▶ Collected data entries
------------------------------------------------------------------------

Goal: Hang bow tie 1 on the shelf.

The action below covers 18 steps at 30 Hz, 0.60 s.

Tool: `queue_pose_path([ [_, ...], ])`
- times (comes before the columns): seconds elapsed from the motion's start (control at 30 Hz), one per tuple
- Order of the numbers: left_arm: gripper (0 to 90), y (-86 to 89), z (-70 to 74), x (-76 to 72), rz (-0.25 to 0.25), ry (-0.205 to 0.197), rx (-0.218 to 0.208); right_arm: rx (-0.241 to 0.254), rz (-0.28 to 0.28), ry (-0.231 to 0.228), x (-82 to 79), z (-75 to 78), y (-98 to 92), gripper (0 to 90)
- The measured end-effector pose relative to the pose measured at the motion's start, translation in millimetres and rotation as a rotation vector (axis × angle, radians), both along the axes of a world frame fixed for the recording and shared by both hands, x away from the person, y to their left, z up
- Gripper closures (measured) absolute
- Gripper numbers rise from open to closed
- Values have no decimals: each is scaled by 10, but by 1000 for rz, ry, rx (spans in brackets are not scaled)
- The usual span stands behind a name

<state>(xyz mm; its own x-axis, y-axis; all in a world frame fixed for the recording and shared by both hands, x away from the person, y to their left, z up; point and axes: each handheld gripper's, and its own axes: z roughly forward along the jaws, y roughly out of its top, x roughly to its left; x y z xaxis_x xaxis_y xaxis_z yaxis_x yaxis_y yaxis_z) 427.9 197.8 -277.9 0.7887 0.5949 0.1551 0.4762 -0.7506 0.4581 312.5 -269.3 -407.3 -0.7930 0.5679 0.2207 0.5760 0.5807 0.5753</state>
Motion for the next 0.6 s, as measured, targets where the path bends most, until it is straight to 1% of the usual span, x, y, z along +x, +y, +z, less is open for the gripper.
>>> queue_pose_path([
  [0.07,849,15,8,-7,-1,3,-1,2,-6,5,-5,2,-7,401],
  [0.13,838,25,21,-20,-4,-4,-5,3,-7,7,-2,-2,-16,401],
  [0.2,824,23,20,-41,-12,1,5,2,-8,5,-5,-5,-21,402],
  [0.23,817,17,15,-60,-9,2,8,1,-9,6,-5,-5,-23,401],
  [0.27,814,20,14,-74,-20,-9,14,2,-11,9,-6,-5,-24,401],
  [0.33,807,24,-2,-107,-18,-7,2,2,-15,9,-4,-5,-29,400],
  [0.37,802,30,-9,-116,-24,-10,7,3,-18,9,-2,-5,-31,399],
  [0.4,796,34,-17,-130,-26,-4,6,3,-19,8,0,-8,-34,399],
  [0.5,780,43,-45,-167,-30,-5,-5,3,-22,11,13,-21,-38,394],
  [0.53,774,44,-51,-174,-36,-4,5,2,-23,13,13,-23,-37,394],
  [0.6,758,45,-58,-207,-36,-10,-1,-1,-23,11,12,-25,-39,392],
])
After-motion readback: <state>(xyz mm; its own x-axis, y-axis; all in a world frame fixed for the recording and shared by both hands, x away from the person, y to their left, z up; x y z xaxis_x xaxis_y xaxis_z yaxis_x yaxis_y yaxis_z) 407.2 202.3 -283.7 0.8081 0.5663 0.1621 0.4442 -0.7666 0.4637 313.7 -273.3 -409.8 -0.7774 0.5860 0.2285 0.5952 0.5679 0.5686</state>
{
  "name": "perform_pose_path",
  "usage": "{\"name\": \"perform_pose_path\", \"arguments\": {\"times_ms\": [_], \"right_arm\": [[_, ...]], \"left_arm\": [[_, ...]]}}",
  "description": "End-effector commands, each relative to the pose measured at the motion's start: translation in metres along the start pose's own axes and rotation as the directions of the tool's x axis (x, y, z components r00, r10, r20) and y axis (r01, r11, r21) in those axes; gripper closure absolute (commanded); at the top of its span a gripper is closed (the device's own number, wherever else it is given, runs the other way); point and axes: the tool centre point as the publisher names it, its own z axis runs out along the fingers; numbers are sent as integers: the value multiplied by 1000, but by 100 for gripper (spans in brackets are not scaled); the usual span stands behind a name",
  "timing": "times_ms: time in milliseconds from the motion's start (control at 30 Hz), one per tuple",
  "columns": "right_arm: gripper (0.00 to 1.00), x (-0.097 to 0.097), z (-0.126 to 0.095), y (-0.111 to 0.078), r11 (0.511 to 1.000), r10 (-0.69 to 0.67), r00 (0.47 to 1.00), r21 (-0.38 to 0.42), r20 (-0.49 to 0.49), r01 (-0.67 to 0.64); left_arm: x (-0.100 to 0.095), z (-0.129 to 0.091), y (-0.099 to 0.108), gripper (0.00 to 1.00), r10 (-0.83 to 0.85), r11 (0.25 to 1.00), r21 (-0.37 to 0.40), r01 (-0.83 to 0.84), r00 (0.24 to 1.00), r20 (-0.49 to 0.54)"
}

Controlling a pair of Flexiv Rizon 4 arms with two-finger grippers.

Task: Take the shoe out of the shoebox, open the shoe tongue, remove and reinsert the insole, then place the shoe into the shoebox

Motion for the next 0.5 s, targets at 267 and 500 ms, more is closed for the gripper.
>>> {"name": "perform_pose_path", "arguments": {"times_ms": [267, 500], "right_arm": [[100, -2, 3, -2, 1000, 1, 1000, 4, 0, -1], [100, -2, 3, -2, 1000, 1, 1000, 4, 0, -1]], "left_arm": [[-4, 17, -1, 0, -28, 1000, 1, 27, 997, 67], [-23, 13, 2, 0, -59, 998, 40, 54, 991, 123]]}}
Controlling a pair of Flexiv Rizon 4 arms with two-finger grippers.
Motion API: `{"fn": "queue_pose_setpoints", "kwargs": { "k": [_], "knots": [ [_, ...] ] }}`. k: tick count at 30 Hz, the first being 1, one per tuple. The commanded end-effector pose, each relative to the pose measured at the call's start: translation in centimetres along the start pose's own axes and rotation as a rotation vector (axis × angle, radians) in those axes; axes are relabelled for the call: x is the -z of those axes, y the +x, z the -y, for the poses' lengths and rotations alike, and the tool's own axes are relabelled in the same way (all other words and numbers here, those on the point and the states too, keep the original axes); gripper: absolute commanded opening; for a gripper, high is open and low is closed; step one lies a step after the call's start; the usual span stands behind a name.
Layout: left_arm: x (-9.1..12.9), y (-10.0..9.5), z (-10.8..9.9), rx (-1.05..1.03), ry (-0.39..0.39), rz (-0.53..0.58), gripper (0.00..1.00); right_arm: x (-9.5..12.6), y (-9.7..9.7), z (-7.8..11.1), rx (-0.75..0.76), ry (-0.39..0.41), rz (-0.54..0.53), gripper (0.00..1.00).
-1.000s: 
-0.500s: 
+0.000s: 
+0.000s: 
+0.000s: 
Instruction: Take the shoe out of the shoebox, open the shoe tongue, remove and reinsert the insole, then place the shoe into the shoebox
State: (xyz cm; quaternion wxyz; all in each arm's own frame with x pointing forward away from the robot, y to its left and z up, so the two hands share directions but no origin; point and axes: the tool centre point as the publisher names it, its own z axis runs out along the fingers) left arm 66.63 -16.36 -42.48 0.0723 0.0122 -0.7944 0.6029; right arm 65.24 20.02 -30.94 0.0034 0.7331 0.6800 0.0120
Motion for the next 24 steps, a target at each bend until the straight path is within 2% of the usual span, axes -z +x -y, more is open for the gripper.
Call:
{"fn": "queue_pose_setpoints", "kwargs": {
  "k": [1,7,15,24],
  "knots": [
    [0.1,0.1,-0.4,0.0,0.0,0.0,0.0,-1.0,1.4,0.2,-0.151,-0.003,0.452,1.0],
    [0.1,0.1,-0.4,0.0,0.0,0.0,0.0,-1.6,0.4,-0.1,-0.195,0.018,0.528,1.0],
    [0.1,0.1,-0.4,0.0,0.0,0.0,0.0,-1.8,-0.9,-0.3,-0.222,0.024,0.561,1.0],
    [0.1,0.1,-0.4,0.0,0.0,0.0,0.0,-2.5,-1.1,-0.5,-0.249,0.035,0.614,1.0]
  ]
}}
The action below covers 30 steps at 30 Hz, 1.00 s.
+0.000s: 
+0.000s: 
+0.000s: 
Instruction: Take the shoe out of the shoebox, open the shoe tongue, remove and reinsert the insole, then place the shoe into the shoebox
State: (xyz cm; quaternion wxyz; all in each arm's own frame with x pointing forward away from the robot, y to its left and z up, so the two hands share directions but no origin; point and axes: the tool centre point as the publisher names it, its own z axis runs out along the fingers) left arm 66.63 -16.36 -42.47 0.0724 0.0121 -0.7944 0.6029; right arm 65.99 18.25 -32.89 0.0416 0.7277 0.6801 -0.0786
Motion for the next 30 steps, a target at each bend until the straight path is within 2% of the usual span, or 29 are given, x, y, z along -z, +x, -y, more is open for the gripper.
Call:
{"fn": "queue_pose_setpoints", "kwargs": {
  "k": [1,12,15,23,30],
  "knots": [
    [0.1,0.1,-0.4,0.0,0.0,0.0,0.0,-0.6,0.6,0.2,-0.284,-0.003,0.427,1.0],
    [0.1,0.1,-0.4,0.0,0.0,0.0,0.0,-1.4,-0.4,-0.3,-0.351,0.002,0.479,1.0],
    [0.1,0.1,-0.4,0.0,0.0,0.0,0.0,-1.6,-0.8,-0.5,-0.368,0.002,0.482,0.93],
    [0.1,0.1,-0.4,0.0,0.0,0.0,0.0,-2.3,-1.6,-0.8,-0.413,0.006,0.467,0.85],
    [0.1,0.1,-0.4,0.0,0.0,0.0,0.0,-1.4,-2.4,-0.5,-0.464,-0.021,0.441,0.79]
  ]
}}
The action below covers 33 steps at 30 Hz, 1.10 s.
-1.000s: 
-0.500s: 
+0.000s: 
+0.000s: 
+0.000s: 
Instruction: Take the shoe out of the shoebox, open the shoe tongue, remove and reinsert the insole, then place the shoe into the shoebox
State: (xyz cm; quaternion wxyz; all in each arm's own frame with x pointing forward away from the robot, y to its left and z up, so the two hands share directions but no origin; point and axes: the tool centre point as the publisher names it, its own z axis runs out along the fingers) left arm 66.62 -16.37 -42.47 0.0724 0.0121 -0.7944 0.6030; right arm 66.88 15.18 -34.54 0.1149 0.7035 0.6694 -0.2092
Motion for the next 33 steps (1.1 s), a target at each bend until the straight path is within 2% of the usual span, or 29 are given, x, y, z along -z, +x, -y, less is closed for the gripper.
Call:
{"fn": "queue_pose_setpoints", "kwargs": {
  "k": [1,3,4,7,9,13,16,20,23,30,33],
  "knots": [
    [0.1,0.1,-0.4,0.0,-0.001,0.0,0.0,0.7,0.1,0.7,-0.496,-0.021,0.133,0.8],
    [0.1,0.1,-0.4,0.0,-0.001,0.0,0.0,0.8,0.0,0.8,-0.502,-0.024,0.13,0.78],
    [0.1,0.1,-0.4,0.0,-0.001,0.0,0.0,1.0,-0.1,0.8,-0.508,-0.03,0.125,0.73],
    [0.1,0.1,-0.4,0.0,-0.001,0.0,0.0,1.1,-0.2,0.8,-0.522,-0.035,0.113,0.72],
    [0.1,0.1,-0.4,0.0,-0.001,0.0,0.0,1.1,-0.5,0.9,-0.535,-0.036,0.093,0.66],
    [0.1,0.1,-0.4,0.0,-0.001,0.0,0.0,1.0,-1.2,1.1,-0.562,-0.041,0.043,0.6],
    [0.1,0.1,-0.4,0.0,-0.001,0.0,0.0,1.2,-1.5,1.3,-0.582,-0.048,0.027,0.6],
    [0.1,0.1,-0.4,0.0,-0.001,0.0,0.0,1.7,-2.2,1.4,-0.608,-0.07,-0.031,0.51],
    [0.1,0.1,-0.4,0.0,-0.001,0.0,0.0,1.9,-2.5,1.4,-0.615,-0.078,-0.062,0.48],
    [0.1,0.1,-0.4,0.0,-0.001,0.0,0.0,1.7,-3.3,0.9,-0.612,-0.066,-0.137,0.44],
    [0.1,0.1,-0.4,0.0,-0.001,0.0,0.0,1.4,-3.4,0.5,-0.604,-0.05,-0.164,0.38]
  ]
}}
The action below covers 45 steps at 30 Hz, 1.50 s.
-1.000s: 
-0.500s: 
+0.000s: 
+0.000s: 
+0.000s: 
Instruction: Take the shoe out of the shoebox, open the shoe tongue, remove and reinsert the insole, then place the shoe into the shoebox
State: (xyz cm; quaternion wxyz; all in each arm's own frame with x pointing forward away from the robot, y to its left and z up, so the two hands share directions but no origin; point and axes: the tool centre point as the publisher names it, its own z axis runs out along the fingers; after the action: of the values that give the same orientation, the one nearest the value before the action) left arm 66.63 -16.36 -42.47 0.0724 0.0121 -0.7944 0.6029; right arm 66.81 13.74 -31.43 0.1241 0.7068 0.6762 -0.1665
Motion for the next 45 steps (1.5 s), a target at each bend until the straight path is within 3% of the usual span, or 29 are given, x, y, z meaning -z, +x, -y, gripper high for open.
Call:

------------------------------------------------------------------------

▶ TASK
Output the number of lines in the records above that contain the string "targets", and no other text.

▶ WRITTEN ANSWER
2